◆ **To do**
Locate all lines in the data below that hold "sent" and show them.

◆ **Supplied records**
______

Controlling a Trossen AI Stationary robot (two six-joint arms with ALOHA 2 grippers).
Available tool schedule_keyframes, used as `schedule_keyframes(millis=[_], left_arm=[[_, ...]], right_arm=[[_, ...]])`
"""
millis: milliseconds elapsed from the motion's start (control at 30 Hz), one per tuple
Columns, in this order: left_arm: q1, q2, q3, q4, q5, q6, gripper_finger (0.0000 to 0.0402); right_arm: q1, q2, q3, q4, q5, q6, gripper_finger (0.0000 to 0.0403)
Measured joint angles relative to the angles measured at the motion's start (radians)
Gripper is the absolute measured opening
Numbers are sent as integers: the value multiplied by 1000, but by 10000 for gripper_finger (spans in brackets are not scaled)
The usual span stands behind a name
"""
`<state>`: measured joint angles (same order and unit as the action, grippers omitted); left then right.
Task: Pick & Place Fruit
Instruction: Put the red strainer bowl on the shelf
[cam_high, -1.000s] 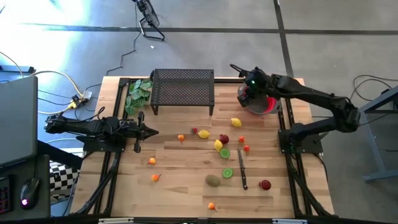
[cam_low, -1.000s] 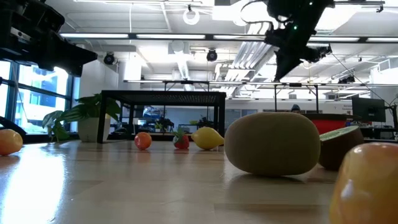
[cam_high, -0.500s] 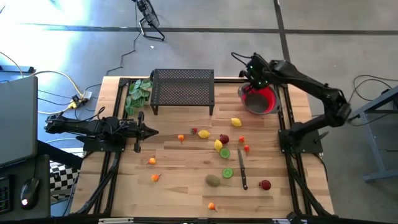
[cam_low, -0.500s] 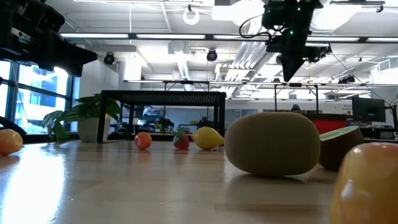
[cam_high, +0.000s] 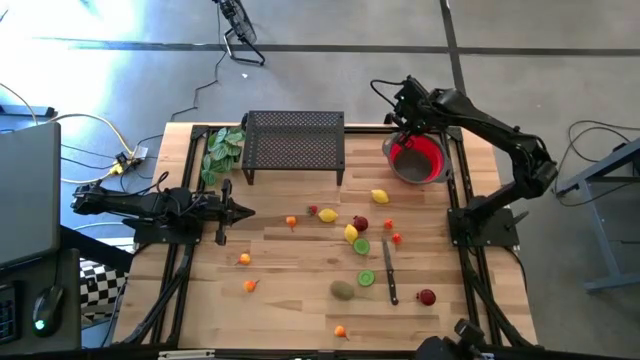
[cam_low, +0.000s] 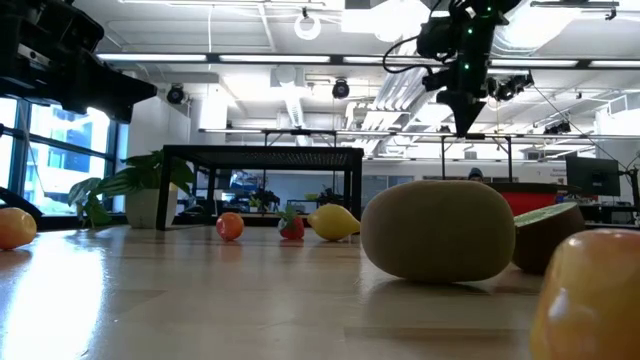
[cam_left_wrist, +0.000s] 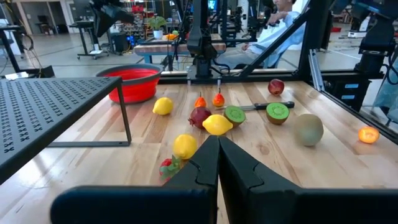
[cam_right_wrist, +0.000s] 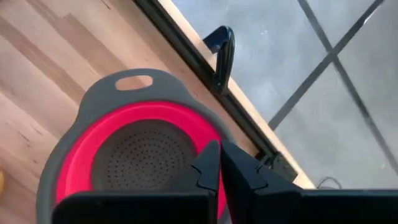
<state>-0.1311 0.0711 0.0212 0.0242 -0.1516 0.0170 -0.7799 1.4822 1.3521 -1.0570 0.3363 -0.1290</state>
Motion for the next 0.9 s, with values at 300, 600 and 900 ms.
schedule_keyframes(millis=[300,600,900], left_arm=[[0,0,0,0,0,0,3],[0,0,0,0,0,0,3],[0,0,0,0,1,0,3]], right_arm=[[3,15,0,-45,-134,5,146],[89,15,-1,-213,-298,155,240],[246,15,-23,-248,-284,189,243]])
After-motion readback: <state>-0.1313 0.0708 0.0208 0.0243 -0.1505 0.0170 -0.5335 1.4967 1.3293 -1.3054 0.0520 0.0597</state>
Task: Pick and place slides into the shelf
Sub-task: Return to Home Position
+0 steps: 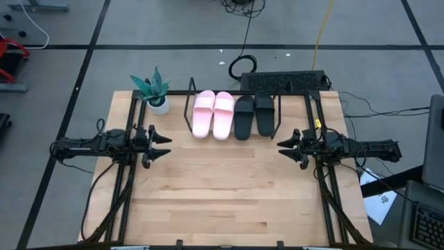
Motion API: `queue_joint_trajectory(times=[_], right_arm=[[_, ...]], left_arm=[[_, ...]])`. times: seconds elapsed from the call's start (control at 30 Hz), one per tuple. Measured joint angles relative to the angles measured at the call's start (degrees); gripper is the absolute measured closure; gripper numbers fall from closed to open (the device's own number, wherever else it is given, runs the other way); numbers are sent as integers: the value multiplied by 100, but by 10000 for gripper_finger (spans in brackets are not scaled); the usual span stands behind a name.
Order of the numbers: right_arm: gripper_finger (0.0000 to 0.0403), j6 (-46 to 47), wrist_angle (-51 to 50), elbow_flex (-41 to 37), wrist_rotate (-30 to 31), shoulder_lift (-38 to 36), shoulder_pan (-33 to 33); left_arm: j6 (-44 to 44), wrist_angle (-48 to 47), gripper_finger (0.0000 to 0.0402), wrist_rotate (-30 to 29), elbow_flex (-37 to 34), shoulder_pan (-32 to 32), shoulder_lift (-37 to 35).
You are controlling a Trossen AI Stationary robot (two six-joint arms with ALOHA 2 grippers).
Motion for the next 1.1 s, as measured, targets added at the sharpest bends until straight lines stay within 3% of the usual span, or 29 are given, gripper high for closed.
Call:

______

◆ **Solution for this exercise**
Numbers are sent as integers: the value multiplied by 1000, but by 10000 for gripper_finger (spans in brackets are not scaled)
Motion API: `queue_joint_trajectory(times=[_], right_arm=[[_, ...]], left_arm=[[_, ...]])`. times: seconds elapsed from the call's start (control at 30 Hz), one per tuple. Measured joint angles relative to the angles measured at the call's start (degrees); gripper is the absolute measured closure; gripper numbers fall from closed to open (the device's own number, wherever else it is given, runs the other way); numbers are sent as integers: the value multiplied by 100, but by 10000 for gripper_finger (spans in brackets are not scaled); the usual span stands behind a name.

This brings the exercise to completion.